Margaret à Barrow (1500 - 26 August 1560) was an English lady, well known for her learning. She is sometimes referred to as Margaret Aborough (a variant of à Barrow) or as Margaret, Lady Elyot.

Margaret was the daughter of Sir Thomas à Barrow (or Aborough) and she was one of a small group of children educated at the home of Thomas More. Her childhood studies, alongside More's daughter Margaret, included "law, history, philosophy, and theology." Her links to More continued into adulthood, and she was present at meetings at his home in which intellectuals discussed humanist theology.
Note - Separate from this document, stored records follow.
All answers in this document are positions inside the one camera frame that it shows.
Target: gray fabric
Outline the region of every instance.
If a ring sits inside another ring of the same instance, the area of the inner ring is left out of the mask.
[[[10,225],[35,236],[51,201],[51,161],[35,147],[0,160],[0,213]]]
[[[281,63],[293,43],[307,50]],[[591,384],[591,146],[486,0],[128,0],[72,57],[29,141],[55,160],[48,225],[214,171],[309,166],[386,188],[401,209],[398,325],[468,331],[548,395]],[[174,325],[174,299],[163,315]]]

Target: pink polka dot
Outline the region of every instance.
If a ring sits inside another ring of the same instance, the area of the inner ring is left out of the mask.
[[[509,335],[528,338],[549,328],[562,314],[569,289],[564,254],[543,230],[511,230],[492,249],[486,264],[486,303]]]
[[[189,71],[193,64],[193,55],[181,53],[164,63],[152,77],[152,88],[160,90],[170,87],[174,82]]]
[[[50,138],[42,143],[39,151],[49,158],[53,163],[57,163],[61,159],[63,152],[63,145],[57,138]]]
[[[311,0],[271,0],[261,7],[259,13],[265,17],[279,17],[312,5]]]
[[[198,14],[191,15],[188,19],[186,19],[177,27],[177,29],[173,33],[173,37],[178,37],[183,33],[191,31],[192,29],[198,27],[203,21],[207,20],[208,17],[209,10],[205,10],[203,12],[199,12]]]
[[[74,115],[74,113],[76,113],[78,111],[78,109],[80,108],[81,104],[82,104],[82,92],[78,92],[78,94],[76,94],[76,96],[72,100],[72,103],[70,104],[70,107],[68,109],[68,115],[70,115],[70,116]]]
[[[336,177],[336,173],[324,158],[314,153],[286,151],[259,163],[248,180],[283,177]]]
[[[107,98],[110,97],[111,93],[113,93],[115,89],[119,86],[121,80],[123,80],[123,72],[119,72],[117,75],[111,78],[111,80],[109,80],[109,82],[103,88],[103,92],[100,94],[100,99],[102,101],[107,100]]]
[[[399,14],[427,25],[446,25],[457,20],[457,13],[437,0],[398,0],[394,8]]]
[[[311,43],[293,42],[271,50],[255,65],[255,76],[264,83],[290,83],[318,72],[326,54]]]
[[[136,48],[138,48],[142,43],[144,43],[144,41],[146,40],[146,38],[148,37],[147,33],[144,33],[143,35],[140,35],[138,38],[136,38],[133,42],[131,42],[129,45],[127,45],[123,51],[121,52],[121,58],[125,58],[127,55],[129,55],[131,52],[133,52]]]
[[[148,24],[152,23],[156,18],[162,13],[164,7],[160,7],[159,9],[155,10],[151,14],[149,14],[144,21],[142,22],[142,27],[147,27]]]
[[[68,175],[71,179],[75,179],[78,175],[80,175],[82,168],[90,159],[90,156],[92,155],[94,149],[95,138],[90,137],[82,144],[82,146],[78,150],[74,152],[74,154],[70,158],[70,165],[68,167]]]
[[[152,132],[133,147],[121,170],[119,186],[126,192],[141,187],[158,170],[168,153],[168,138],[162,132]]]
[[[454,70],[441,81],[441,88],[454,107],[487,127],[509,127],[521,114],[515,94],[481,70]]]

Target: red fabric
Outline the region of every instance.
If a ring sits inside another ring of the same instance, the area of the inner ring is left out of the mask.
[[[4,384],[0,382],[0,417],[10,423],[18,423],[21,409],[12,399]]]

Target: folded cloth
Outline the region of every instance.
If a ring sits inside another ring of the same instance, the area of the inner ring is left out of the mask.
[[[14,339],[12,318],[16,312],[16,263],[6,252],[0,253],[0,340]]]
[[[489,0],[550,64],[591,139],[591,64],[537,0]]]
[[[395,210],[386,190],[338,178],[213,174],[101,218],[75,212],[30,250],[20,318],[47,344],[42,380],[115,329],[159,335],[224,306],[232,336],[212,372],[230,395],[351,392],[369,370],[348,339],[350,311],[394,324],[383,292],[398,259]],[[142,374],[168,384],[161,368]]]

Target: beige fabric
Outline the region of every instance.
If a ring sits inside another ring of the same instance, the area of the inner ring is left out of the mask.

Around 1520, Margaret married the author Thomas Elyot. Margaret and Elyot sat for portraits by Hans Holbein the Younger at the home of Thomas More. No oil paintings of these portraits survive; however, the original drawings are held by the Royal Collection Trust.

Although it is unknown how it came into her possession, she owned the Yale Law School Manuscript of the Nova Statuta Angliae, and despite its value, she did not sell it. Instead she gave it as a gift to George Freville, a Cambridgeshire lawyer after her husband's death. Thomas Elyot died in approximately 1545, and Margaret would go on to marry, as her second husband, Sir James Dyer in April 1551. Dyer was a member of the Middle Temple and scholarly lawyer who became Speaker of the House of Commons.

She died on 26 August 1560 and is buried in St Andrew Churchyard, Great Staughton.